Later addition: ENDS Report 219 (October, page 7) gives more of the background, as follows:
“ENDS was the result of a chance meeting [David Layton] had with the conservationist Max Nicholson, a co-founder of the World Wildlife Fund. They agreed that business was sorely ignorant of environmental issues and decided to provide solution.
“Max brought a passion for the environment. Through IDS [Incomes Data Services] David supplied the investment, and also clear views of how ENDS should be run as a business.
“They secured the services of John Elkington as the first editor of the new company’s only product, the fortnightly ENDS Report. Max took the role of managing editor. The first edition appeared in May 1978 …”

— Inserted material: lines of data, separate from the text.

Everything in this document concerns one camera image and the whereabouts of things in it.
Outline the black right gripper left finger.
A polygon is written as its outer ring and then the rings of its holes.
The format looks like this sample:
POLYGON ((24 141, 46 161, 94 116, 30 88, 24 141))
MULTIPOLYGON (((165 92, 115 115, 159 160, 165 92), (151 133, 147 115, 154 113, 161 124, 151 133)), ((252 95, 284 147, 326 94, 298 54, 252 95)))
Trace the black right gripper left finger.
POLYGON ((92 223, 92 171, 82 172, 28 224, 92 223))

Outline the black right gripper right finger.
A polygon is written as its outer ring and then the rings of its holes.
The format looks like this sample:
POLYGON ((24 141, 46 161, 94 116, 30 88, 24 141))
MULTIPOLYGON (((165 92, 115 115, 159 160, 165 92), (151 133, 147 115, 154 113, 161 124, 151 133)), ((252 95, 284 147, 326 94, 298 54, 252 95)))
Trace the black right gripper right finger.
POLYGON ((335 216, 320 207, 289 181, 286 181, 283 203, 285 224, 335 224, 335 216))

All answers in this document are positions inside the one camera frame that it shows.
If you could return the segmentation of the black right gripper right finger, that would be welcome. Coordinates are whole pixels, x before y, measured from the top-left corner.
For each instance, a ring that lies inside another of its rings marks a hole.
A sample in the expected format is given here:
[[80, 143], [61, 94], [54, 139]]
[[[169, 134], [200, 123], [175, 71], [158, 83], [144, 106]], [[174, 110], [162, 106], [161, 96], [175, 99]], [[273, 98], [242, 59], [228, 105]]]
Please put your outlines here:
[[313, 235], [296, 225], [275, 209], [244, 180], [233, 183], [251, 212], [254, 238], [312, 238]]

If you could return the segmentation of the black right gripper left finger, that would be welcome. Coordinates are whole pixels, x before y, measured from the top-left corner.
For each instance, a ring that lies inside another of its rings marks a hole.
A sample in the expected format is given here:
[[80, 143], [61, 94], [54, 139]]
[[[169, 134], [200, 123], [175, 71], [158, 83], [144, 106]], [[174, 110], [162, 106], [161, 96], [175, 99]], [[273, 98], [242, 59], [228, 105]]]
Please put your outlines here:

In the longer term, two people played a crucial role in ensuring the survival and evolution of ENDS: Georgina McAughtry, who arrived at ENDS a few days before I did, and the late Marek Mayer, who Elaine found via Wildwood House, where she worked and had met Marek’s partner, author Sue Gee.
Looking back, David – alongside Max – had a huge impact on the development of my career. I had previously written extensively for magazines like New Scientist, which is where Max had first come across me, but ENDS was trying to open up what Max called the “last dark continent’ for environment, business.
Despite the backing of IDS, which had wide access to business, it took us nine months to get through the door of the first company willing to open itself up to our scrutiny, which happened to be Albright & Wilson. In this, we were following in the footprints of Social Audit, where I hugely admired the work of people like Charles Medawar and Maurice Frankel.
The ENDS work led to my first proper book, The Ecology of Tomorrow’s World, published by Associated Business Publishers in 1980. David’s tuition on how to write for business had proven to be a huge inspiration – and both his and Max’s thinking influenced the book. In later years, as I began to co-evolve SustainAbility and cranked out books like The Green Consumer Guide and Cannibals with Forks, on the rare occasions when I met David I made a point of thanking him for the platform he had provided for our small team.
Apart from David and Max, the only other work-related mentor (though we would not have used that term then) that I would place alongside them was John Roberts, whose TEST I joined in 1974. At the time, TEST was based in King Street, Covent Garden, though we shortly thereafter moved to the other side of the block and Floral Street.
And it was there that I worked with TEST on the top floor while Elaine later arrived to work with Wildwood House on the floor below – and a sequence of events began that would prove to have a significant impact on the longer term survival of a company, ENDS, whose survival and impact I look back on with quiet pride.
Later addition, on 18 November: On my way to 1 Victoria Street for a meeting with BIS this morning, I walked by Orchard House, at the corner of Abbey Orchard Street and Great Smith Street, where ENDS had its first proper offices. Later, we moved it across to Bowling Green Lane, where a friend – Mike Franks – had converted an old light industrial warehouse, where craftsmen had made everything from looms to parts for Concorde, into offices. (This was just around the corner from the offices of The Guardian, to which I also contributed regularly over some 20 years.) I recently found myself back in the same building, when visiting the Carbon Disclosure Project.